Crucially, clinicians must understand that the FDP supports — not replaces — their EPR. It is a data intelligence platform designed to reduce friction, not a clinical documentation system.
What skills have you developed or enhanced while working on the FDP?
Working on the FDP significantly deepened my technical expertise with Palantir Foundry tools (e.g., Pipeline Builder, Contour, Quiver, Ontology Manager), cloud-based data engineering and high-performance data architecture.
It also strengthened my leadership skills, particularly in cross-trust collaboration, transformation strategy, and stakeholder management.
What information governance arrangements are in place to build public and professional trust, and provide evidence of accountability, and transparency?
Trust is essential. According to NHS Federated Data Platform website (https://tinyurl.com/mevmhuwp), FDP uses a multi-layered governance model:
- Each NHS trust and ICB remains the data controller for its own instance, ensuring local accountability
- Nationally, the programme is overseen by an independent check and challenge group, which includes the National Data Guardian and Patients Association
- Processing is governed by the Data Protection Act 2018 and incorporates robust access controls, audit trails and privacy-by-design principles
- Privacy enhancing technologies support de-identification for planning and analytics
- Patients retain full rights under GDPR, including subject access requests.

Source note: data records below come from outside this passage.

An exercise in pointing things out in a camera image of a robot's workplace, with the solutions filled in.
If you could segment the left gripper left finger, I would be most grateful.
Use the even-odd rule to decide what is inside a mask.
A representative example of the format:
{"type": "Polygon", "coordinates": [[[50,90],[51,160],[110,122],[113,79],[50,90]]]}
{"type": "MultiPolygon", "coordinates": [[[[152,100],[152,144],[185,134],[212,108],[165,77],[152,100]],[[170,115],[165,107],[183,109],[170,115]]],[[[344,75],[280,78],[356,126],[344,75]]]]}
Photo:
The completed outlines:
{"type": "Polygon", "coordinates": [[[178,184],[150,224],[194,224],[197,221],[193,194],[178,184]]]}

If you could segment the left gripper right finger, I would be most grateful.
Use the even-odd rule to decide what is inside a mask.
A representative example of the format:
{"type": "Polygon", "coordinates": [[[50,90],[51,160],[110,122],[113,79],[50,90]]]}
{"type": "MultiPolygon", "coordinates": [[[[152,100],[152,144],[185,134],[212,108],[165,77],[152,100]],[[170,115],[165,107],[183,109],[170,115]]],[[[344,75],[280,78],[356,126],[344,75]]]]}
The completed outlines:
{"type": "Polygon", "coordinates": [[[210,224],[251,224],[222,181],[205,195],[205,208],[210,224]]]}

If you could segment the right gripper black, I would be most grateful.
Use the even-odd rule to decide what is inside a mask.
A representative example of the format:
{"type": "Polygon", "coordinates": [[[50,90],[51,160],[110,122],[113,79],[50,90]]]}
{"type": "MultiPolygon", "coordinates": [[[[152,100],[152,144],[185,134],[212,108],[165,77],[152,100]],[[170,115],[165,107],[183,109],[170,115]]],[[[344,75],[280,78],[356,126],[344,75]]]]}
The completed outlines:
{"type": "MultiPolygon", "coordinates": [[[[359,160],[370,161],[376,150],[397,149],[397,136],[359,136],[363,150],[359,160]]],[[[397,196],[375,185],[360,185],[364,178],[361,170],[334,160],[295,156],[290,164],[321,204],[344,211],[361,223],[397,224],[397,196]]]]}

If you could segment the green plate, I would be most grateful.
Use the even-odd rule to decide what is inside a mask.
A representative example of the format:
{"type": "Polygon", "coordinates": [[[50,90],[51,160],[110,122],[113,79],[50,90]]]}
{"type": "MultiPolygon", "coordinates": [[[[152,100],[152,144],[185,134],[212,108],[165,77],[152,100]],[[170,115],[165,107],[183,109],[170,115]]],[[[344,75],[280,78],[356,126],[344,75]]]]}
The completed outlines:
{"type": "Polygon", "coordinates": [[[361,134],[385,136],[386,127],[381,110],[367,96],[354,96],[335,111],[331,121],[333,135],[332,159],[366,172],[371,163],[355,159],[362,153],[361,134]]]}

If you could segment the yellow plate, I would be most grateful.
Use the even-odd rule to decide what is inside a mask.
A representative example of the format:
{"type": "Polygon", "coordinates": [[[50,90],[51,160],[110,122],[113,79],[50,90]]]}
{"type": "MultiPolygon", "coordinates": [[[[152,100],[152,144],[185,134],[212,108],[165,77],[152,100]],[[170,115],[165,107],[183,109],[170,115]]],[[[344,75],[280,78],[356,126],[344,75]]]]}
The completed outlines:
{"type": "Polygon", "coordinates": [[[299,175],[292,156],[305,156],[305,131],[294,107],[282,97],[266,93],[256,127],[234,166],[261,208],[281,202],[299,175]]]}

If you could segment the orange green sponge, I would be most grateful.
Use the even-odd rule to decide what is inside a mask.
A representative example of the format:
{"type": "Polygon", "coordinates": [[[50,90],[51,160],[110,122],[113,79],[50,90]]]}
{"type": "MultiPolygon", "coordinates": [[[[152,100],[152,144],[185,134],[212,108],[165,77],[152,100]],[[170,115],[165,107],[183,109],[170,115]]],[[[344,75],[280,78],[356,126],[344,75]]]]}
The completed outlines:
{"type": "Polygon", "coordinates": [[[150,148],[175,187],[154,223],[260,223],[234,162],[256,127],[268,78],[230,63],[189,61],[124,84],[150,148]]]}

- Importantly, the vendor is contractually prohibited from commercialising NHS data or using it to train AI models
Finally, you're an active BCS member. Tell us about how membership benefits you and your career.
BCS provides a strong platform for continuous learning, thought leadership (such as the fellowship programme), and engagement with the wider IT community. Its emphasis on professionalism and ethical practice aligns closely with the principles that guide the FDP. Being part of BCS has enriched my career through networking, knowledge sharing, and opportunities to influence digital transformation across the NHS.
Henry Obison FBCS is a Senior Applications Business Analyst at the NHS with 17 years’ IT experience, an MSc in Information Systems, and several Microsoft certifications. He specialises in digital transformation, improving efficiency, enhancing data flows and reducing costs through automation, database projects, and modern data-driven solution architecture.